Work task. Without skipping anything, print all of the data exactly.

Material provided.
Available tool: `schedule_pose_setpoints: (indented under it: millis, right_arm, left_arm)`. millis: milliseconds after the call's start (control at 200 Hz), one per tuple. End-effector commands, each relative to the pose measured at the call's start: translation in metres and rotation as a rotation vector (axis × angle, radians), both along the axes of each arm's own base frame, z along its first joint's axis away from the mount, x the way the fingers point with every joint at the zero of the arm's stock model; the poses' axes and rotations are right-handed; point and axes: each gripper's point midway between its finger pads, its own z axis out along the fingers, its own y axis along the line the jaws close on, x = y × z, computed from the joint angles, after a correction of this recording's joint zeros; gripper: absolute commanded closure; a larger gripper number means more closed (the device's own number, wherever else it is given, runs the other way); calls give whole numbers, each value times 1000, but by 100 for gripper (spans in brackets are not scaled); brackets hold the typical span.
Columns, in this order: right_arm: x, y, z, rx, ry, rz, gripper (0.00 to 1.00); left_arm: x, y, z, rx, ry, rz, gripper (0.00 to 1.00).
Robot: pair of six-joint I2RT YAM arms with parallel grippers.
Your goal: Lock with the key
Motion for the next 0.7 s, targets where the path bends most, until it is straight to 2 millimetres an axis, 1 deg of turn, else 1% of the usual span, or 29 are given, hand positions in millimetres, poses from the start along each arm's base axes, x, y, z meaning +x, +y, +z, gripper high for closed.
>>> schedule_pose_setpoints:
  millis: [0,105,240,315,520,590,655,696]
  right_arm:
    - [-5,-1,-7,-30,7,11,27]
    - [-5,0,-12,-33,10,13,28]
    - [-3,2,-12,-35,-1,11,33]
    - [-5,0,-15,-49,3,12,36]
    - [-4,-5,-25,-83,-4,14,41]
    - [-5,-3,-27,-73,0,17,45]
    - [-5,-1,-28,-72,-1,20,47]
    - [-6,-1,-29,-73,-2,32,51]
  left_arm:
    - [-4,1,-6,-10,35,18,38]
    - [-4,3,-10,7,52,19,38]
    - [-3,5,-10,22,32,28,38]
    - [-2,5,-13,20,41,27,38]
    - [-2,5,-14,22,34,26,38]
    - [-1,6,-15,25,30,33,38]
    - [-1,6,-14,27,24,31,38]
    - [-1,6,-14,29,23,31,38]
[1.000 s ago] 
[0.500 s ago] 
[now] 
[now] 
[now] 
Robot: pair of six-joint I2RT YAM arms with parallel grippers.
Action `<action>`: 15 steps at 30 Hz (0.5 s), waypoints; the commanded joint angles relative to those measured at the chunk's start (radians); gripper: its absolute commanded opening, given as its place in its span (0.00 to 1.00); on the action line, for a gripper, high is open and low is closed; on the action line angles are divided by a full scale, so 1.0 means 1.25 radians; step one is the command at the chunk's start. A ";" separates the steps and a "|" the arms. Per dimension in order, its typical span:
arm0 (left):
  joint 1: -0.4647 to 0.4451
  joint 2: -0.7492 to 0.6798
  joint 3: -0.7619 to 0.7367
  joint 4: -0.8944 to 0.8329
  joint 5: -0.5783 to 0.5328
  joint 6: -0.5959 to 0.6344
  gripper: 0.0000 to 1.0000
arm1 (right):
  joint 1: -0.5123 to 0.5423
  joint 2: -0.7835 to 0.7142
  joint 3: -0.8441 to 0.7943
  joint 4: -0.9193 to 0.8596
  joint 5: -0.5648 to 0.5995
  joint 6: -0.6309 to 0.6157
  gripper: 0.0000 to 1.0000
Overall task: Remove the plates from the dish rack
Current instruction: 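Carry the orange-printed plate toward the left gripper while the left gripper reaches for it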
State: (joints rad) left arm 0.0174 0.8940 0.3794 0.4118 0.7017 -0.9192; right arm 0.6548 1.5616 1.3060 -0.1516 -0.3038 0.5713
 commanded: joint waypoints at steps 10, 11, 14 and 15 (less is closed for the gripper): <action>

Written answer.
Available tool: `schedule_pose_setpoints: (indented under it: millis, right_arm, left_arm)`. millis: milliseconds after the call's start (control at 200 Hz), one per tuple. End-effector commands, each relative to the pose measured at the call's start: translation in metres and rotation as a rotation vector (axis × angle, radians), both along the axes of each arm's own base frame, z along its first joint's axis away from the mount, x the way the fingers point with every joint at the zero of the arm's stock model; the poses' axes and rotations are right-handed; point and axes: each gripper's point midway between its finger pads, its own z axis out along the fingers, its own y axis along the line the jaws close on, x = y × z, computed from the joint angles, after a correction of this recording's joint zeros; gripper: absolute commanded closure; a larger gripper number means more closed (the device's own number, wherever else it is given, runs the other way); calls give whole numbers, each value times 1000, but by 100 for gripper (spans in brackets are not scaled); brackets hold the typical span.
Columns, in this order: right_arm: x, y, z, rx, ry, rz, gripper (0.00 to 1.00); left_arm: x, y, z, rx, ry, rz, gripper (0.00 to 1.00).
Robot: pair of six-joint I2RT YAM arms with parallel grippers.
Your goal: Lock with the key
Motion for the next 0.7 s, targets where the path bends most, until it is straight to 2 millimetres an axis, 1 deg of turn, else 1% of the usual span, or 29 are given, hand positions in millimetres, poses from the start along each arm's base axes, x, y, z meaning +x, +y, +z, gripper high for closed.
>>> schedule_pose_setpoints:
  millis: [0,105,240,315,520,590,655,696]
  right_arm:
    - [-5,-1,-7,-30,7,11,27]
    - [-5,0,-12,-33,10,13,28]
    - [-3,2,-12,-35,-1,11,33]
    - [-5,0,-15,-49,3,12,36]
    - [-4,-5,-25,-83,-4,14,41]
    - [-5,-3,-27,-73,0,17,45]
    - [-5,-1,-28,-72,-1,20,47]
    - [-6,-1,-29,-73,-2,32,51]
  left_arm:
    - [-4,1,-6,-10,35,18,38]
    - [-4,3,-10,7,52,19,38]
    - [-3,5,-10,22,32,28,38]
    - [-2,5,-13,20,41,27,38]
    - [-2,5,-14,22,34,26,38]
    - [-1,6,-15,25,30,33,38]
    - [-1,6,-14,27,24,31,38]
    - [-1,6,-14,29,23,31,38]
[1.000 s ago] 
[0.500 s ago] 
[now] 
[now] 
[now] 
Robot: pair of six-joint I2RT YAM arms with parallel grippers.
Action `<action>`: 15 steps at 30 Hz (0.5 s), waypoints; the commanded joint angles relative to those measured at the chunk's start (radians); gripper: its absolute commanded opening, given as its place in its span (0.00 to 1.00); on the action line, for a gripper, high is open and low is closed; on the action line angles are divided by a full scale, so 1.0 means 1.25 radians; step one is the command at the chunk's start. A ";" separates the steps and a "|" the arms. Per dimension in order, its typical span:
arm0 (left):
  joint 1: -0.4647 to 0.4451
  joint 2: -0.7492 to 0.6798
  joint 3: -0.7619 to 0.7367
  joint 4: -0.8944 to 0.8329
  joint 5: -0.5783 to 0.5328
  joint 6: -0.5959 to 0.6344
  gripper: 0.0000 to 1.0000
arm1 (right):
  joint 1: -0.5123 to 0.5423
  joint 2: -0.7835 to 0.7142
  joint 3: -0.8441 to 0.7943
  joint 4: -0.9193 to 0.8596
  joint 5: -0.5648 to 0.5995
  joint 6: -0.6309 to 0.6157
  gripper: 0.0000 to 1.0000
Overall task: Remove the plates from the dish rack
Current instruction: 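Carry the orange-printed plate toward the left gripper while the left gripper reaches for it
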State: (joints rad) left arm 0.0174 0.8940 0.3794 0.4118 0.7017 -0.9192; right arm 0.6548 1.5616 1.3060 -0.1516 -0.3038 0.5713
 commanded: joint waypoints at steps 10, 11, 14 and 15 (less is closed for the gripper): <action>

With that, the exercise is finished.